WHAT IS EXPECTED:
Report how many lines of the records below include the word "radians". Give nothing but the number.

THE RECORDS:

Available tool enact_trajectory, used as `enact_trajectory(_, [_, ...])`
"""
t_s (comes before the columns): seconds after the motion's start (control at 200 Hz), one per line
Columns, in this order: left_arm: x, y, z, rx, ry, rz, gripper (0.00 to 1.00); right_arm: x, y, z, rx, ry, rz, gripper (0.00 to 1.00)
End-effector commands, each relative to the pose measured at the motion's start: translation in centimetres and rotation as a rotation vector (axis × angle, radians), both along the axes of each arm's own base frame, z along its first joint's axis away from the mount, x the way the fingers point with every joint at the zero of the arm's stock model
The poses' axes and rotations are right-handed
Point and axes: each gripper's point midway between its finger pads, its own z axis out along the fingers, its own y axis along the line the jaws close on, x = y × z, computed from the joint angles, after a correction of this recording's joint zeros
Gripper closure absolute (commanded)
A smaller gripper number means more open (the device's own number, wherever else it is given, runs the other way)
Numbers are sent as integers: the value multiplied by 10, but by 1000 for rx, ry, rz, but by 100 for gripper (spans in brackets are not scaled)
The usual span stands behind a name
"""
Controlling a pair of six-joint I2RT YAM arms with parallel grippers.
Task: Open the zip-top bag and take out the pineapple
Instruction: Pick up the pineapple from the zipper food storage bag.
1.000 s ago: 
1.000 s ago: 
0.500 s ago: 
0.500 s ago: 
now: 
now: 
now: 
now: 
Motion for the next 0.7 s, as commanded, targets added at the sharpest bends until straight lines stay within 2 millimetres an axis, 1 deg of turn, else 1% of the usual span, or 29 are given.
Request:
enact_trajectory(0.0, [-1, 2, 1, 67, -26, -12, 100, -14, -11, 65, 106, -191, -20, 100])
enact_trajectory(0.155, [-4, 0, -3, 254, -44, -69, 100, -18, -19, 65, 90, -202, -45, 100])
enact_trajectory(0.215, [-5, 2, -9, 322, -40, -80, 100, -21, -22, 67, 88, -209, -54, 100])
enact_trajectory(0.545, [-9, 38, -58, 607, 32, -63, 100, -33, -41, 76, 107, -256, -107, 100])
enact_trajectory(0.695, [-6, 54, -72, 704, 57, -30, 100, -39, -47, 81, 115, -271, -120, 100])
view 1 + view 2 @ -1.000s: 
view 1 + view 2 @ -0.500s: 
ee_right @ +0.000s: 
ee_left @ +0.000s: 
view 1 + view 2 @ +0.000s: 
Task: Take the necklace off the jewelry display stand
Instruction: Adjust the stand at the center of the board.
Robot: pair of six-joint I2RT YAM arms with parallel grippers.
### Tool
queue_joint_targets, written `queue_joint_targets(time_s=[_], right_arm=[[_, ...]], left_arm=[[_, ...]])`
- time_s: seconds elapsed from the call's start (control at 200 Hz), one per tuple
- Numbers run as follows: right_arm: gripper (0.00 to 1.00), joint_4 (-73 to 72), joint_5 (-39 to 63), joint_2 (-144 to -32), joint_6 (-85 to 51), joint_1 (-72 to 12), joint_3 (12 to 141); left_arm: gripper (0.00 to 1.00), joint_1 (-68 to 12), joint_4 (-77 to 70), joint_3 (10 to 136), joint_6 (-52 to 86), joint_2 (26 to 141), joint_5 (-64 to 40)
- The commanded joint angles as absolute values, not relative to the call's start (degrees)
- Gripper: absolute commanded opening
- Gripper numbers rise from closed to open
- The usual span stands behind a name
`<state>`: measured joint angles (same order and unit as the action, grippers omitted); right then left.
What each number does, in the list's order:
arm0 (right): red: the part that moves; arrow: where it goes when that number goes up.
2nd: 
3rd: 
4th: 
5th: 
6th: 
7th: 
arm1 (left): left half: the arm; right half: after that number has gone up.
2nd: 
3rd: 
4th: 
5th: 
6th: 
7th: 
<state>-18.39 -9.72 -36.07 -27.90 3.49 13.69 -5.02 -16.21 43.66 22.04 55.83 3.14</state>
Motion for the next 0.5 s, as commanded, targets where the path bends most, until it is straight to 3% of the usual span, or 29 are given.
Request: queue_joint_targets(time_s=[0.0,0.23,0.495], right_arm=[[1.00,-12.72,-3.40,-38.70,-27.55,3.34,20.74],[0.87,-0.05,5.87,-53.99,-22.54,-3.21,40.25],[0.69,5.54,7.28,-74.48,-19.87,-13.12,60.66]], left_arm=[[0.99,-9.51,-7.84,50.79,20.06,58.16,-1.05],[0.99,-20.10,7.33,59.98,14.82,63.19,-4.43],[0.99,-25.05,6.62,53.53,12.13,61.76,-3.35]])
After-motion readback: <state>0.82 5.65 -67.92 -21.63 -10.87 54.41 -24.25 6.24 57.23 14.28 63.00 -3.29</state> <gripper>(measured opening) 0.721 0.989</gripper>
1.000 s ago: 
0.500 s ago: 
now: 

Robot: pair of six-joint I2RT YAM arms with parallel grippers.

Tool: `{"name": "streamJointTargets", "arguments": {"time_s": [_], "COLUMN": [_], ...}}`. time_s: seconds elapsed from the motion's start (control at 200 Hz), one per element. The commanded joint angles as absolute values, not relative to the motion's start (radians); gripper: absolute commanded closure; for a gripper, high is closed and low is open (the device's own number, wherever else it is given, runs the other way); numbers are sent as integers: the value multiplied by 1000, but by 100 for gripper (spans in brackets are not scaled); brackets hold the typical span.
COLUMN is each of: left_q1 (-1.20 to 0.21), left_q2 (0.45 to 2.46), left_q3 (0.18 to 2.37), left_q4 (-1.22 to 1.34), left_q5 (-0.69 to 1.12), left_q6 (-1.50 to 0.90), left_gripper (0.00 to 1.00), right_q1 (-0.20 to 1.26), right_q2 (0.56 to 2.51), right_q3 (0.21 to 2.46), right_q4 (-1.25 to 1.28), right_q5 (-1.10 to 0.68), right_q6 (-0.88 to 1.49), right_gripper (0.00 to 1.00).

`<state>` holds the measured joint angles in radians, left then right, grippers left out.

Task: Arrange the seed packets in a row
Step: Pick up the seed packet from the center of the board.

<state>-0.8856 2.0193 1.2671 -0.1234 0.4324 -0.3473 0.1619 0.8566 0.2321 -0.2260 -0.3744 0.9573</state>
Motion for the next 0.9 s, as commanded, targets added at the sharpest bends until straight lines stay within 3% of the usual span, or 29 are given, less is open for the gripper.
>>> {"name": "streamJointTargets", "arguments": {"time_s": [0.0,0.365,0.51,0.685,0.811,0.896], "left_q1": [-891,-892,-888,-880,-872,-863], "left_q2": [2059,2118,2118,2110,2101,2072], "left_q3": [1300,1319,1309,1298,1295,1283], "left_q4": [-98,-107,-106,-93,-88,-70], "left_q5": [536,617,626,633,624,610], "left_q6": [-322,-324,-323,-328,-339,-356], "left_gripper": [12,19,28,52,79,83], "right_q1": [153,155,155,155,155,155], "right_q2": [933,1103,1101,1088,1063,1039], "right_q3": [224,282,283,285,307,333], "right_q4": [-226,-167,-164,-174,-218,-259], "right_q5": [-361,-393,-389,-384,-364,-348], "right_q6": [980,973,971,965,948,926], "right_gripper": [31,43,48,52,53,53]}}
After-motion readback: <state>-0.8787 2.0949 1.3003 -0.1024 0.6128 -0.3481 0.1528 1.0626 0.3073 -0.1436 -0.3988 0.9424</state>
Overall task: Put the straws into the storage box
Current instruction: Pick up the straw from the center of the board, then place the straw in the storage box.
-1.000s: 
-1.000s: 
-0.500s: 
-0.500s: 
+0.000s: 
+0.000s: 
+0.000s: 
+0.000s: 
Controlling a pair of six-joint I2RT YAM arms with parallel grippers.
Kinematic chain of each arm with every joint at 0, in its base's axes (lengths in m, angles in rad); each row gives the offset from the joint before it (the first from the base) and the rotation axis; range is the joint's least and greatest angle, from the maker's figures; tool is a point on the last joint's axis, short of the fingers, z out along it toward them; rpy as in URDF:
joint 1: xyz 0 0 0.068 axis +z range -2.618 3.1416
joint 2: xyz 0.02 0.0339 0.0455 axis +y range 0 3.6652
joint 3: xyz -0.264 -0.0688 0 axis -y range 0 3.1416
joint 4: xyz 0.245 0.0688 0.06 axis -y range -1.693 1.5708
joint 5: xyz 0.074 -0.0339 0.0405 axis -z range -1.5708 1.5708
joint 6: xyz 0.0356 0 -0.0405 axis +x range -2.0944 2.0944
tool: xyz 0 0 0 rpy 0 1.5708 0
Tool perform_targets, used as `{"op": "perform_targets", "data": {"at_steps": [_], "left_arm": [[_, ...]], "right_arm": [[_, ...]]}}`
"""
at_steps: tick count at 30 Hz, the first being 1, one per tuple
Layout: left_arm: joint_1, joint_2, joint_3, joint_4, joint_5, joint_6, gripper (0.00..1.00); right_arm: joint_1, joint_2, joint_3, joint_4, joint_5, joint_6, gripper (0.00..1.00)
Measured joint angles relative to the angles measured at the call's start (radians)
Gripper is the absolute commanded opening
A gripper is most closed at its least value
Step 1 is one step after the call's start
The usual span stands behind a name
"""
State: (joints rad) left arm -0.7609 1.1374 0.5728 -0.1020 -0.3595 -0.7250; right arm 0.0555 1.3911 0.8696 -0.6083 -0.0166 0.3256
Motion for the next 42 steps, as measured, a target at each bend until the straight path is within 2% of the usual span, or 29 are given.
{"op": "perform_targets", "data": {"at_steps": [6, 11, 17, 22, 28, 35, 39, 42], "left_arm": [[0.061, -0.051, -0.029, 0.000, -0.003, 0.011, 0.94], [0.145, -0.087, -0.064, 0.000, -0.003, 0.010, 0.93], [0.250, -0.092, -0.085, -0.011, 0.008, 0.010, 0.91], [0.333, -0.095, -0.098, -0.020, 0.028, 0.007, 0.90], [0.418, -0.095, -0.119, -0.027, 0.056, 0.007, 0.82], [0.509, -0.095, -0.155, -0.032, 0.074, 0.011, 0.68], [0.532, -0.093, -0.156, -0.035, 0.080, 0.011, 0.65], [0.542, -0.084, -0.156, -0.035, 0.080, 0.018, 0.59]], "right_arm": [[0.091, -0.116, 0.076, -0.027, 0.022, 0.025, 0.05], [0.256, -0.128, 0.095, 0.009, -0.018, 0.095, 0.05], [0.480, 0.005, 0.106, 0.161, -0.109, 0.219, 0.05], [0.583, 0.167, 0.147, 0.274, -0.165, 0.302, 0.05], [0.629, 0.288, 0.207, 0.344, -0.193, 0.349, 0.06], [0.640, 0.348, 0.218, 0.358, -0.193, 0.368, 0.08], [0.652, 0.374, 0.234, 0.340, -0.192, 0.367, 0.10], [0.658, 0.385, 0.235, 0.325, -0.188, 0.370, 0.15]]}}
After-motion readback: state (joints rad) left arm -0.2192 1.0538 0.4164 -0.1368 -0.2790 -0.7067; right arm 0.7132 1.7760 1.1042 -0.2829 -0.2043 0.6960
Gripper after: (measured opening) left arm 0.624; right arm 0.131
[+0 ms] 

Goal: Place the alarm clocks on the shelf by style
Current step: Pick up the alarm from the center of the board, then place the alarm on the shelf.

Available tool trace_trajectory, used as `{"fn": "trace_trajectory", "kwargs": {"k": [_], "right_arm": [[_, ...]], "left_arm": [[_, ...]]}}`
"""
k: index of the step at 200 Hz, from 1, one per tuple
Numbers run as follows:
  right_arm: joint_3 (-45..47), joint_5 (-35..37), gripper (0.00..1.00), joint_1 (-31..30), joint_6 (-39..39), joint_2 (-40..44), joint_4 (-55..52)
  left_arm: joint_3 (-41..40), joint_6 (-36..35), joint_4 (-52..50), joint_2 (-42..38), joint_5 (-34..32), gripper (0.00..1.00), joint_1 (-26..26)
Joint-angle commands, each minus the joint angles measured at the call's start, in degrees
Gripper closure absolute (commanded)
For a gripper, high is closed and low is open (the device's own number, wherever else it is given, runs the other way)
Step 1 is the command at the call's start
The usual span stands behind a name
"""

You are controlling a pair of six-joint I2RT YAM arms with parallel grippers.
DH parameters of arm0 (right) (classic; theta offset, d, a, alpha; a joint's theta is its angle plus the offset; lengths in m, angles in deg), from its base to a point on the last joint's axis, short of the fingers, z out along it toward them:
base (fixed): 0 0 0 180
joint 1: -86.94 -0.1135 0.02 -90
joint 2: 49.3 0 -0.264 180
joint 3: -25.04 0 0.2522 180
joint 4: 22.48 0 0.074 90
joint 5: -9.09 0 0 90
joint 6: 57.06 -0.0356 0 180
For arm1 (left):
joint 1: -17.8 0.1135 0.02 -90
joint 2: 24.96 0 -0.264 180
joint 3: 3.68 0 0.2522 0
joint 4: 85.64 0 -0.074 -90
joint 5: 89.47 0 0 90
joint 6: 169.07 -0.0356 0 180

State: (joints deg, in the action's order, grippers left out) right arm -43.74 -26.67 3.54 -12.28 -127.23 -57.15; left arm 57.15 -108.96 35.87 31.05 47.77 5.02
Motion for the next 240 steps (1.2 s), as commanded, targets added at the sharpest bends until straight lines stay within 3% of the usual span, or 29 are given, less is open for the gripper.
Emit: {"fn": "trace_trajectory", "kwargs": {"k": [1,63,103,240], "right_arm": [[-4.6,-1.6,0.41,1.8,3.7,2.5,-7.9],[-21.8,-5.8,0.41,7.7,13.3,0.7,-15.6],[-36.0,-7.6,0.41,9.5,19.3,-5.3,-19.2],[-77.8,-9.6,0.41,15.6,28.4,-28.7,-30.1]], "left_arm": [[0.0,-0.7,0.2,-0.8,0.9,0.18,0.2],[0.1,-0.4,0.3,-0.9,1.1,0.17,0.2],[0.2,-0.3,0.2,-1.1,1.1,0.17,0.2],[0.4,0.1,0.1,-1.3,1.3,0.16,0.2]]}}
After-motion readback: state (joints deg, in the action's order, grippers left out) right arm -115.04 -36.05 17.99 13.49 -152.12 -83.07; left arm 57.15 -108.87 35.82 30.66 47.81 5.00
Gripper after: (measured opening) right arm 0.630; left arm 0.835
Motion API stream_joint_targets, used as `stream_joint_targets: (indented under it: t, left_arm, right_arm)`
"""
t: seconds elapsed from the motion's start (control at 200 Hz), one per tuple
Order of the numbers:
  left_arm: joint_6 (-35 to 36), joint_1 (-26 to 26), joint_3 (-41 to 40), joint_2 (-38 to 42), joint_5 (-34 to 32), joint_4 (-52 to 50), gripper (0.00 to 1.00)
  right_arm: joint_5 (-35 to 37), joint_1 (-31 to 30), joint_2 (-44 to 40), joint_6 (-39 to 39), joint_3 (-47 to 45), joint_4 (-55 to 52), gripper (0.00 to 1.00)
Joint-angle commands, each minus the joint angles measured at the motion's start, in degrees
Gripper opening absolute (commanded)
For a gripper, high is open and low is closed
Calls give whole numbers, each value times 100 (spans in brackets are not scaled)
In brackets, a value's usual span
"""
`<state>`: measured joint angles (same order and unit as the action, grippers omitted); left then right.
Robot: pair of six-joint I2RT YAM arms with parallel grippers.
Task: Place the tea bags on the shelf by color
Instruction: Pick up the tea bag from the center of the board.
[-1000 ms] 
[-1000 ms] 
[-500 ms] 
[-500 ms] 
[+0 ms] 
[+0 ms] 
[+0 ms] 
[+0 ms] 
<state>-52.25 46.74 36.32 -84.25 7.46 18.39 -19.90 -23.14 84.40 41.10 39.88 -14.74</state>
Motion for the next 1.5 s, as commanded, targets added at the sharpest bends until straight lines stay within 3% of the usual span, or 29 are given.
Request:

OUTPUT BELOW:
4